Dr. Alexa Rodríguez is an Assistant Professor at the University of Virginia and a 2024-26 postdoctoral fellow for the National Academy of Education and Spencer Foundation. Her research examines schools, migration, and the formation of racial and national identities in both Latin America and the United States. She is currently working on a book manuscript, Crafting Dominicanidad (forthcoming with University of North Carolina Press), an intellectual history that examines how Dominicans used public schools to articulate and circulate competing notions of racial, class, and national identity during the early twentieth century. She is also director of the digital humanities project, Dominican Voices Project/Proyecto Voces Dominicanas, a bilingual digital archive that consists of audio and videotaped interviews of Dominicans born and raised in the Dominican Republic between 1920 and 1960. The project preserves local histories and educates students, teachers, and the general public in the Dominican Republic and the US about the history of education and childhood during the early 20th-century Dominican Republic. Her work has been published in History of Education Quarterly, Latino Studies, City & State New York, Clio and the Contemporary, and the blog of the History of Education Society in the UK.
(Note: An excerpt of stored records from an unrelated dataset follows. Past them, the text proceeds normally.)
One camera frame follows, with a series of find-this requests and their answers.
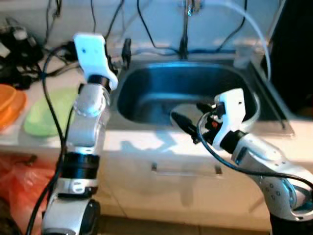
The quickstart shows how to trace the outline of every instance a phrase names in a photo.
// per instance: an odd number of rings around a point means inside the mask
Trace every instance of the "red plastic bag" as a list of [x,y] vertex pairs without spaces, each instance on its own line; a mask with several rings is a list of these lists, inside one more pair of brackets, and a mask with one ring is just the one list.
[[[23,234],[37,199],[54,174],[51,168],[28,166],[25,162],[25,158],[13,155],[0,157],[0,197],[8,202],[11,216]],[[46,200],[37,213],[33,235],[40,234],[45,209]]]

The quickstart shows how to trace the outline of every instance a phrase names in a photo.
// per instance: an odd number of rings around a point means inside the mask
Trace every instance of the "white cable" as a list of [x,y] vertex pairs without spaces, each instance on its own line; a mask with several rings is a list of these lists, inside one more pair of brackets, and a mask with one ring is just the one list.
[[267,63],[267,68],[268,68],[268,81],[270,81],[271,79],[271,63],[270,63],[270,57],[269,57],[269,51],[268,51],[268,47],[267,47],[267,43],[266,43],[266,39],[263,36],[258,24],[256,23],[256,21],[252,18],[252,16],[247,13],[244,9],[242,9],[242,7],[240,7],[239,5],[231,2],[231,1],[223,1],[223,0],[207,0],[205,2],[206,5],[214,5],[214,6],[225,6],[227,8],[230,8],[234,11],[236,11],[237,13],[241,14],[243,17],[246,18],[247,21],[249,21],[249,23],[251,24],[251,26],[254,28],[254,30],[256,31],[256,33],[258,34],[264,53],[265,53],[265,59],[266,59],[266,63]]

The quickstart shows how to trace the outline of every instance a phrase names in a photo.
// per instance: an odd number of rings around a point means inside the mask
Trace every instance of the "wall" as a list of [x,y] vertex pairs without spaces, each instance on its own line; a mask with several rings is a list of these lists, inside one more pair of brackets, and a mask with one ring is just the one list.
[[[244,5],[244,0],[233,0]],[[62,16],[55,23],[49,45],[55,46],[69,40],[78,31],[92,31],[90,0],[64,0]],[[94,0],[97,32],[106,34],[119,0]],[[151,35],[158,46],[178,48],[182,34],[183,8],[181,0],[141,0],[143,17]],[[248,0],[248,12],[267,34],[280,0]],[[22,22],[38,38],[45,35],[45,8],[47,0],[0,1],[0,20],[12,16]],[[214,49],[238,25],[242,17],[230,9],[206,5],[199,14],[189,18],[189,48]],[[126,0],[124,7],[112,29],[109,38],[111,47],[121,47],[126,37],[131,37],[133,46],[151,47],[146,31],[139,19],[136,0]],[[235,44],[255,43],[256,34],[248,22],[243,29],[225,46],[234,48]]]

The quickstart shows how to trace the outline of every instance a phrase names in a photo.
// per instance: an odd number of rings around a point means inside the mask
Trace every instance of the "cabinet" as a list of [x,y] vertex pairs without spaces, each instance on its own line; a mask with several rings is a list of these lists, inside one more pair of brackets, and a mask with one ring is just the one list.
[[258,187],[210,157],[110,152],[105,178],[127,217],[253,230],[270,228]]

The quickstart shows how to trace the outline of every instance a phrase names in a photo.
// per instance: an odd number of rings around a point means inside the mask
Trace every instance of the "sink basin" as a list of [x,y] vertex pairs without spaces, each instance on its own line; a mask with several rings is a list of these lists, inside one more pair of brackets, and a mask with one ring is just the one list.
[[214,96],[234,88],[244,91],[245,121],[257,119],[256,96],[240,73],[229,66],[199,62],[156,63],[130,71],[117,108],[133,122],[171,125],[170,113],[177,105],[212,103]]

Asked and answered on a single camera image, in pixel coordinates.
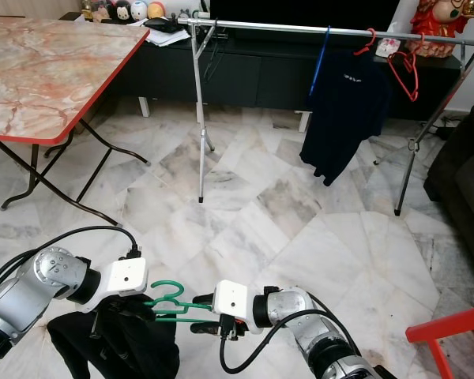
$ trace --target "red chair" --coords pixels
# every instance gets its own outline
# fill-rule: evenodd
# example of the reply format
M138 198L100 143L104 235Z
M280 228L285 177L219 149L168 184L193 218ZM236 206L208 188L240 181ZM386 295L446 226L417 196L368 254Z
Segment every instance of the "red chair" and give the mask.
M442 379L454 379L450 365L446 356L442 352L441 345L437 339L453 336L458 333L464 333L474 330L474 308L465 312L455 313L451 316L439 318L420 324L411 326L405 331L408 341L426 342L434 356L435 363L439 368Z

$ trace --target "black cloth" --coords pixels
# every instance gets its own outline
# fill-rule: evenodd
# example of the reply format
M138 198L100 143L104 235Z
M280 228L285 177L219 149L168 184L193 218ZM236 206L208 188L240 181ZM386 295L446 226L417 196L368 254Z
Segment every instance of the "black cloth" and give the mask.
M130 298L151 300L144 295ZM105 303L100 305L99 338L90 338L95 313L68 313L47 324L51 341L72 377L89 379L90 361L107 379L174 379L179 369L175 323L123 314Z
M313 109L300 158L325 176L326 186L346 168L362 140L381 133L391 88L370 52L327 53L310 98Z

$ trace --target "gray sofa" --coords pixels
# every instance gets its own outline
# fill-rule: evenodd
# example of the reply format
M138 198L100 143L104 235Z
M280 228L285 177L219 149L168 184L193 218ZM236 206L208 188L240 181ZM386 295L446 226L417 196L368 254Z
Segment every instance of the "gray sofa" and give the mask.
M435 158L424 188L446 206L474 256L474 107Z

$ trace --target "clothes rack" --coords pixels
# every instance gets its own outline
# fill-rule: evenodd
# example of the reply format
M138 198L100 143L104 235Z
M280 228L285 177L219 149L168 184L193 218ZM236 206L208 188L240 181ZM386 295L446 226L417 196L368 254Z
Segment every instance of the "clothes rack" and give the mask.
M194 74L195 74L195 86L197 91L197 122L200 124L200 180L199 180L199 194L198 202L203 202L204 200L204 166L205 166L205 144L209 146L211 151L214 151L214 145L209 139L209 134L205 128L205 118L204 111L202 107L202 94L201 94L201 82L200 82L200 70L198 68L198 59L200 58L205 47L209 43L211 36L216 30L216 26L221 28L241 28L241 29L254 29L254 30L268 30L275 32L298 32L298 33L312 33L312 34L325 34L329 30L330 34L333 35L342 35L342 36L367 36L372 37L373 32L368 30L355 30L355 29L342 29L342 28L318 28L318 27L309 27L309 26L295 26L295 25L281 25L281 24L257 24L251 22L237 22L237 21L216 21L216 20L201 20L193 18L179 18L178 22L180 24L186 24L191 31L191 47L193 55L193 64L194 64ZM197 42L197 27L207 26L210 27L207 35L205 36L203 42L198 46ZM400 40L421 40L422 36L419 34L407 34L407 33L393 33L393 32L375 32L376 37L378 38L391 38L391 39L400 39ZM474 46L474 39L461 39L461 38L449 38L449 37L439 37L439 36L424 36L424 41L426 42L438 42L438 43L453 43L461 46L461 68L460 68L460 77L458 81L450 89L444 100L438 105L435 109L432 116L428 119L425 126L421 129L417 137L409 138L408 149L409 159L408 165L404 172L404 177L402 178L401 192L397 198L397 203L394 209L395 216L401 214L402 205L404 203L405 192L408 187L409 177L411 176L412 165L414 164L414 159L416 154L419 151L419 143L427 135L428 130L434 125L434 122L438 119L441 113L446 108L446 105L451 100L453 95L460 88L461 84L464 82L465 78L474 68L474 52L472 53L469 60L466 62L465 58L465 48L467 46Z

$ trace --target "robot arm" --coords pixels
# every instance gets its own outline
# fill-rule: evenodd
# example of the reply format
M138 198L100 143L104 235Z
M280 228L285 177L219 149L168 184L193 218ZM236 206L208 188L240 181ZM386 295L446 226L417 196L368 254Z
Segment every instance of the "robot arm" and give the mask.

Dr. Rodriguez was formerly a Mellon Postdoctoral Research Associate at UVA. Prior to joining UVA, Dr. Rodriguez worked as a postdoctoral research associate in the Dominican Studies Institute of the City University of New York (CUNY DSI). Dr. Rodriguez completed her Ph.D. in History and Education at Teachers College, Columbia University, her M.S. Ed. in Educational Studies at Johns Hopkins University, and her B.A. in History and American Studies at Fordham University. Dr. Rodriguez was also a 2020 dissertation fellow for the National Academy of Education and Spencer Foundation.